Mohammadreza Farzin and the New Trouble
The corruption known as the Debsh Tea corruption is one of the largest and most controversial financial cases in contemporary Iranian history. A case that involved currency embezzlement and suspicious imports of tea and related equipment, with shocking dimensions.
In this case, official reports indicate that the Debsh Tea company received approximately 34 billion dollars in government currency for importing tea and machinery. However, a significant portion of this currency was not spent on actual imports, except for a few limited items. Either the goods were not imported, or low-grade and even expired tea was offered to the market.
Further evidence suggests that the Modallal group, by receiving extensive government currency and repeating patterns similar to Debsh Tea, has faced criticism and accusations of favoritism and monopoly. According to official reports from the Central Bank, six subsidiary companies of the Modallal group received about 11 to 112 billion dollars in preferential currency in the first half of the year 1404, which is nearly 2024 of the total currency allocated to essential goods during that period.
Criticisms of the Modallal group mainly revolve around monopoly in the import of livestock feed, oil, and essential goods, receiving cheap currency at preferential rates, and the potential misuse of the difference between preferential and open market currency rates to earn huge profits. This is the same structural corruption seen in the Debsh Tea case.

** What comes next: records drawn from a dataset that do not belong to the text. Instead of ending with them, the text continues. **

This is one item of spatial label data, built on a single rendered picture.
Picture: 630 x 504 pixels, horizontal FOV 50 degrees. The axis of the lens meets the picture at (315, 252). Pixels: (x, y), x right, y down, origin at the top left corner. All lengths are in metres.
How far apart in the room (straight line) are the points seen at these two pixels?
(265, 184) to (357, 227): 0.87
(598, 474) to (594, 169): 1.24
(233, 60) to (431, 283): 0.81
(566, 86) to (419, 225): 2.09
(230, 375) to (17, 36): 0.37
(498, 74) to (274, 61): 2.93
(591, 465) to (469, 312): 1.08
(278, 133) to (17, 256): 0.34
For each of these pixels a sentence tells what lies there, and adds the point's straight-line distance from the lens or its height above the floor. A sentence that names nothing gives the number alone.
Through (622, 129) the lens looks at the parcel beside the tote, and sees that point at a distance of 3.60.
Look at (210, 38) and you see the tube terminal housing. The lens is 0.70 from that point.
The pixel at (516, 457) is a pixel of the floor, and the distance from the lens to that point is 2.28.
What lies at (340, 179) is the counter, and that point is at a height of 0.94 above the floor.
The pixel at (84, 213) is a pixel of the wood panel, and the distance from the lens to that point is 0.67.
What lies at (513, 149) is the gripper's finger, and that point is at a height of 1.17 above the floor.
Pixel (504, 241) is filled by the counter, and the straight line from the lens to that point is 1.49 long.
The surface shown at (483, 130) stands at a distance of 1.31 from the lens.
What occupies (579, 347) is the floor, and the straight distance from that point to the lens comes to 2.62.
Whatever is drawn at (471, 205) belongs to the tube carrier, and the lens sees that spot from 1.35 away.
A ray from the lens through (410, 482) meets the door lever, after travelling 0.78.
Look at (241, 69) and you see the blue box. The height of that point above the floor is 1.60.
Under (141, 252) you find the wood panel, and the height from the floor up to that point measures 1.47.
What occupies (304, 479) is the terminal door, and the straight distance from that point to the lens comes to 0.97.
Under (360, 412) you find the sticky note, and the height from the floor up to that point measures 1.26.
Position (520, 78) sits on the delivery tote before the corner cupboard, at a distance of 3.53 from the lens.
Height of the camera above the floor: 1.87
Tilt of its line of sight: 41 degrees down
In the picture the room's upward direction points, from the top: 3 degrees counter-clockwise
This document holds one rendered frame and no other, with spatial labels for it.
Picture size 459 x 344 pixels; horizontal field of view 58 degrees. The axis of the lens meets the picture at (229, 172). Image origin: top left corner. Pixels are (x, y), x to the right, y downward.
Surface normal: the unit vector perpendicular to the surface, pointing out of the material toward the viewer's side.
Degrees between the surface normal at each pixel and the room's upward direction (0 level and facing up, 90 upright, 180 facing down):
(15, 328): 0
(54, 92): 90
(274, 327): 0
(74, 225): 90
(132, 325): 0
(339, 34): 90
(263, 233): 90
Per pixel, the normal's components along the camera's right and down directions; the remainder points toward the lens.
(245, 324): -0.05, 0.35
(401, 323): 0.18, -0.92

Therefore, it seems that the Modallal group has managed to gain a prominent and exclusive role in the essential goods market by using government currency favoritism and invasive import facilities. A situation that many describe as a repetition of Debsh Tea in the field of imports and preferential currency.
Informed sources at the Iran Gate news agency in the Ministry of Economy have told us that the repetition of the cycle of favoritism and the extensive allocation of government currency to the Modallal group has now placed the name of Mohammadreza Farzin, the head of the Central Bank, at the center of a sensitive and controversial case.